Running 10s test @ https://poc-nboa.rec.api.hbx.geo.infra.ftgroup/valkeygg/v1/graphql
  40 goroutine(s) running concurrently
3907 requests in 10.040215678s, 3.68MB read
Requests/sec:       389.14
Transfer/sec:       375.79KB
Avg Req Time:       102.792072ms
Fastest Request:    47.581664ms
Slowest Request:    510.22633ms
Number of Errors:   0
Number of Connect timeouts: 0
* is the router compiled in debug or release mode

release docker image FROM ghcr.io/apollographql/router:v1.2.1 as router And also from a cargo run of the latest version I get the same behavior of only one connection

Note that there are no errors in the console of router:

~/workspace/router  (dev)$ cargo run --  --supergraph=../graphqlrouter/fedefilm.graphql --config=../graphqlrouter/router.yaml
    Finished dev [unoptimized + debuginfo] target(s) in 0.40s
     Running `target/debug/router --supergraph=../graphqlrouter/fedefilm.graphql --config=../graphqlrouter/router.yaml`
2022-11-24T15:13:19.340520Z  INFO Apollo Router v1.4.0 // (c) Apollo Graph, Inc. // Licensed as ELv2 (https://go.apollo.dev/elv2)
2022-11-24T15:13:19.340631Z  INFO Anonymous usage data is gathered to inform Apollo product development.  See https://go.apollo.dev/o/privacy for more info.
2022-11-24T15:13:19.784616Z  INFO healthcheck endpoint exposed at http://127.0.0.1:8088/health
2022-11-24T15:13:19.785463Z  INFO GraphQL endpoint exposed at http://0.0.0.0:4000/graphql 🚀

If my Access Token expires, then I get errors for the subgraph on the router console.
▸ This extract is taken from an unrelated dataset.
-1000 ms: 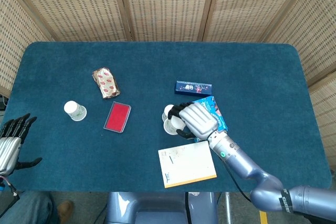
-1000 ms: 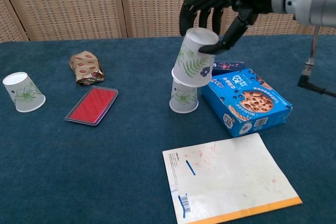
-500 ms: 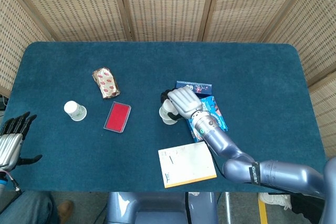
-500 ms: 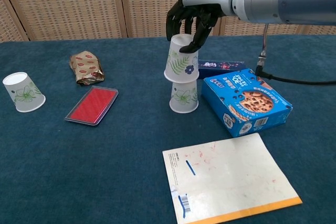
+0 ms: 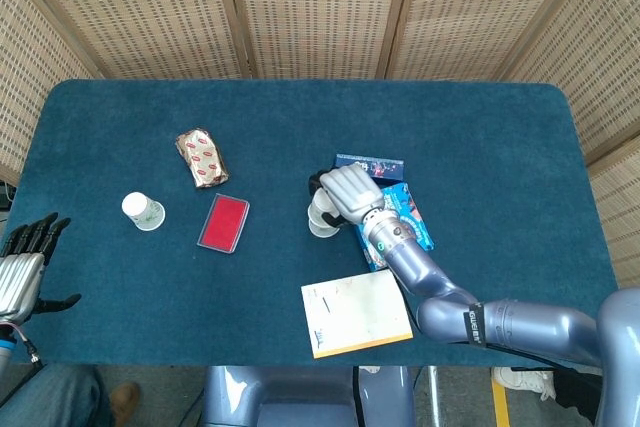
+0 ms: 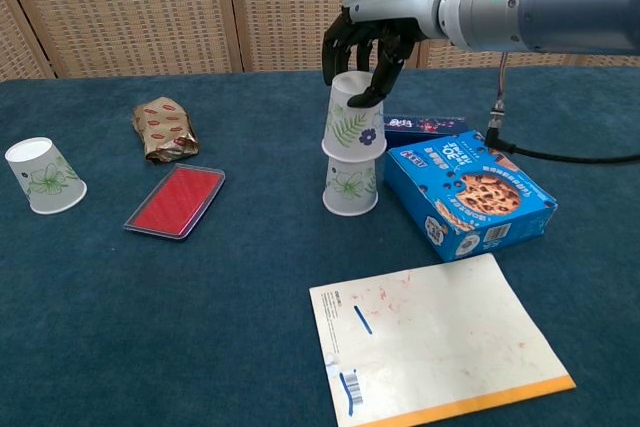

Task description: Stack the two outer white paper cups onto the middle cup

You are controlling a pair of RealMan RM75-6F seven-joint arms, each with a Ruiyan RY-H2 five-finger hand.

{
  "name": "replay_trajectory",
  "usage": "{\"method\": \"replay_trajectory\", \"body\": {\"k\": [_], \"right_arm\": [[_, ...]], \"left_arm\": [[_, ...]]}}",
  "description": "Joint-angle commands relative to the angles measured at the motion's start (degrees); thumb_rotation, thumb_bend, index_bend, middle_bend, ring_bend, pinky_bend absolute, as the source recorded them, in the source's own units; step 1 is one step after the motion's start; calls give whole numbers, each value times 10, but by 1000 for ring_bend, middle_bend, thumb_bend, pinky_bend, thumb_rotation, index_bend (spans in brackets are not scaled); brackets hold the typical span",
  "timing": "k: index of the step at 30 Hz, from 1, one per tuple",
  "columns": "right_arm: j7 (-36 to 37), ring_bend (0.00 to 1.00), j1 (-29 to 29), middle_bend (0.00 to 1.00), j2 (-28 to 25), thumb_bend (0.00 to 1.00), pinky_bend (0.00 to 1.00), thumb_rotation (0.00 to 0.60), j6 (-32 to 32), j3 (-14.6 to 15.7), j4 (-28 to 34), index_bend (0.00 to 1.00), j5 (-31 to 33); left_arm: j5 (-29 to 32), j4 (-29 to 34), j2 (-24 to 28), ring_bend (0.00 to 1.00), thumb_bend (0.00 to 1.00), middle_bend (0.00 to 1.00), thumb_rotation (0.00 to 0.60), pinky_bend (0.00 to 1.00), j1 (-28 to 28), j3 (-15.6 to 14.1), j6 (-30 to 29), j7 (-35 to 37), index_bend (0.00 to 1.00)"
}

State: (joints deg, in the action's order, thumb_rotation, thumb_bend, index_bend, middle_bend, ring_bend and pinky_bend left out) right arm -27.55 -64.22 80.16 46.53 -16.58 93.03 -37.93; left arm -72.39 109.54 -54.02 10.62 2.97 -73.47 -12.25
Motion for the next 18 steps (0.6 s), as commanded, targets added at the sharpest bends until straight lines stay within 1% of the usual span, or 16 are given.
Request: {"method": "replay_trajectory", "body": {"k": [1,3,4,5,6,7,8,9,10,11,15,18], "right_arm": [[2,420,-2,474,-1,560,468,600,2,4,0,426,4],[6,418,-3,465,-2,534,468,600,-1,8,1,418,8],[10,392,-3,430,-4,451,465,600,-8,9,3,378,11],[15,324,-4,340,-7,296,424,600,-17,11,6,274,15],[20,251,-5,251,-12,189,365,600,-28,13,10,190,23],[24,132,-7,123,-15,59,250,600,-33,13,13,76,27],[28,44,-7,31,-17,2,127,600,-34,12,16,8,25],[35,11,-6,3,-19,0,67,600,-32,10,19,0,15],[41,0,-3,0,-19,0,22,600,-28,8,22,0,4],[46,0,0,0,-21,0,3,600,-24,8,25,0,-8],[58,0,12,0,-36,0,0,600,-8,11,41,0,-44],[61,0,27,0,-53,0,0,600,8,20,50,0,-76]], "left_arm": [[-1,1,1,0,0,0,600,0,0,-1,-1,1,0],[-3,0,1,0,0,0,600,0,-1,-1,-3,1,0],[-4,1,1,0,0,0,600,0,-1,-2,-3,1,0],[-5,1,1,0,0,0,600,0,-1,-2,-4,2,0],[-5,1,1,0,0,0,600,0,-1,-2,-4,2,0],[-5,1,1,0,0,0,600,0,-1,-3,-4,2,0],[-5,1,1,0,0,0,600,0,-1,-3,-5,3,0],[-6,0,1,0,0,0,600,0,-2,-3,-5,4,0],[-6,0,1,0,0,0,600,0,-2,-4,-5,4,0],[-6,0,2,0,0,0,600,0,-1,-4,-5,4,0],[-8,0,1,0,0,0,600,0,-1,-5,-5,4,0],[-10,-2,-1,0,0,0,600,0,0,-5,-6,3,0]]}}
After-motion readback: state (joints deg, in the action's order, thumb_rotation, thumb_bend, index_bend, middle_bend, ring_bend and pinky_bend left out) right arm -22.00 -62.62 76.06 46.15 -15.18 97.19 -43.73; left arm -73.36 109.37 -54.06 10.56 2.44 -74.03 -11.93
I tried this in the router code to no avail:

--- a/apollo-router/src/services/subgraph_service.rs
+++ b/apollo-router/src/services/subgraph_service.rs
@@ -84,7 +84,7 @@ impl SubgraphService {
         Self {
             client: ServiceBuilder::new()
                 .layer(DecompressionLayer::new())
-                .service(hyper::Client::builder().build(connector)),
+                .service(hyper::Client::builder().pool_max_idle_per_host(10).build(connector)),
             service: Arc::new(service.into()),
         }
     }

My router config:

---
supergraph:
  listen: 0.0.0.0:4000
  path: /graphql
headers:
  all:
    request:
      - propagate:
          matching: ^authorization.*
include_subgraph_errors:
  all: true
  subgraphs:
    allofilm: true
    consofilm: true
telemetry:
  tracing:
    trace_config:
      service_name: "router"
      service_namespace: "apollo"
      # Optional. Either a float between 0 and 1 or 'always_on' or 'always_off'
      sampler: 1.0
      # Optional. Use a parent based sampler. This enables remote spans help make a decision on if a span is sampeld or not.
      # https://github.com/open-telemetry/opentelemetry-specification/blob/main/specification/trace/sdk.md#parentbased
      parent_based_sampler: true

      # Optional limits
      max_attributes_per_event: 10
      max_attributes_per_link: 10
      max_attributes_per_span: 10
      max_events_per_span: 10
      max_links_per_span: 10
    propagation:
      trace_context: true
    zipkin:
      endpoint: http://mycollector.mydomain.com:9411/api/v2/spans

Response from the subgraph:

{"data":{"fromCID":{"score":{"FDDFQN":null}}},"extensions":{"tracing":{"version":1,"startTime":"2022-11-24T15:27:28.214377Z","endTime":"2022-11-24T15:27:28.252514Z","duration":38140752,"parsing":{"startOffset":116378,"duration":102577},"validation":{"startOffset":241902,"duration":120115},"execution":{"resolvers":[{"path":["fromCID"],"parentType":"Query","returnType":"CID","fieldName":"fromCID","startOffset":303700,"duration":427734},{"path":["fromCID","score"],"parentType":"CID","returnType":"Score","fieldName":"score","startOffset":762149,"duration":36637789},{"path":["fromCID","score","FDDFQN"],"parentType":"Score","returnType":"Scoring","fieldName":"FDDFQN","startOffset":37456428,"duration":622952}]}}}}

Response from the router:

{"data":{"fromCID":{"score":{"FDDFQN":null}}}}

I will try disabling telemetry to see if there is any improvement.

Geal commented 1 year ago

is the connection between the router and subgraph in HTTP 1 or 2?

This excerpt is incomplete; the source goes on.